PLoS ONE (Jan 2017)

Use of a machine learning framework to predict substance use disorder treatment success.

  • Laura Acion,
  • Diana Kelmansky,
  • Mark van der Laan,
  • Ethan Sahker,
  • DeShauna Jones,
  • Stephan Arndt

DOI
https://doi.org/10.1371/journal.pone.0175383
Journal volume & issue
Vol. 12, no. 4
p. e0175383

Abstract

Read online

There are several methods for building prediction models. The wealth of currently available modeling techniques usually forces the researcher to judge, a priori, what will likely be the best method. Super learning (SL) is a methodology that facilitates this decision by combining all identified prediction algorithms pertinent for a particular prediction problem. SL generates a final model that is at least as good as any of the other models considered for predicting the outcome.
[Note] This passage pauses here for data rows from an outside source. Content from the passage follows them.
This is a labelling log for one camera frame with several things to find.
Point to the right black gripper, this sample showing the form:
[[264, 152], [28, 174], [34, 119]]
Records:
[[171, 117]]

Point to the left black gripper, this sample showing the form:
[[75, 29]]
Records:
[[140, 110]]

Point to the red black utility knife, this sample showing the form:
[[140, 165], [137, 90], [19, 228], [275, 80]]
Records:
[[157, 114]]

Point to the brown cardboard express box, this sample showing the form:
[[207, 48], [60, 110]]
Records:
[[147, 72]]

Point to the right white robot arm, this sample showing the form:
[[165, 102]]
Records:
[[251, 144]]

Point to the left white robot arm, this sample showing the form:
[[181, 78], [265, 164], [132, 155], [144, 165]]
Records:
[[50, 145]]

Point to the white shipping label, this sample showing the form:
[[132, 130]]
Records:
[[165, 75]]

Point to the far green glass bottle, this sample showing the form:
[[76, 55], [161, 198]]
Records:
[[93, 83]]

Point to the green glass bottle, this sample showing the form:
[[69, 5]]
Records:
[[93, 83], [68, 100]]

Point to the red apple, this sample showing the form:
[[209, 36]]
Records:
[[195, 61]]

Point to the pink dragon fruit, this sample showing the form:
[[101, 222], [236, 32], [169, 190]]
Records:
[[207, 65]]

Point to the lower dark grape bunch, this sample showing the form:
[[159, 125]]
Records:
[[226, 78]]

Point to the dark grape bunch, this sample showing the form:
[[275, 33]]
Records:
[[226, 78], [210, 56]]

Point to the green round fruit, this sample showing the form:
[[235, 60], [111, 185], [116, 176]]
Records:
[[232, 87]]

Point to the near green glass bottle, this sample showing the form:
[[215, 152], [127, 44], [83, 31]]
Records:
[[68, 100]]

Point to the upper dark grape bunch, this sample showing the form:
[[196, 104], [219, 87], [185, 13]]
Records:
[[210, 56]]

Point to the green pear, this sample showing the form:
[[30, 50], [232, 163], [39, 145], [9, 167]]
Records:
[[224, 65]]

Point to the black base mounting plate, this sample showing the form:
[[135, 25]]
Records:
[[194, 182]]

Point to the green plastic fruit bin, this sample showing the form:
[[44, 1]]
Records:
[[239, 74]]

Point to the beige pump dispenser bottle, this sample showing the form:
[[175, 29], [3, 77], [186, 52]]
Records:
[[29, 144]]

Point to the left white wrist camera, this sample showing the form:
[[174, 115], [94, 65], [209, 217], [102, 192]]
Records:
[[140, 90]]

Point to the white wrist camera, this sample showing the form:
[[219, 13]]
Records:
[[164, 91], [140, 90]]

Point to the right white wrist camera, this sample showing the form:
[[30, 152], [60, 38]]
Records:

The overarching aim of this work is to introduce SL to analysts and practitioners. This work compares the performance of logistic regression, penalized regression, random forests, deep learning neural networks, and SL to predict successful substance use disorders (SUD) treatment. A nationwide database including 99,013 SUD treatment patients was used. All algorithms were evaluated using the area under the receiver operating characteristic curve (AUC) in a test sample that was not included in the training sample used to fit the prediction models. AUC for the models ranged between 0.793 and 0.820. SL was superior to all but one of the algorithms compared. An explanation of SL steps is provided. SL is the first step in targeted learning, an analytic framework that yields double robust effect estimation and inference with fewer assumptions than the usual parametric methods. Different aspects of SL depending on the context, its function within the targeted learning framework, and the benefits of this methodology in the addiction field are discussed.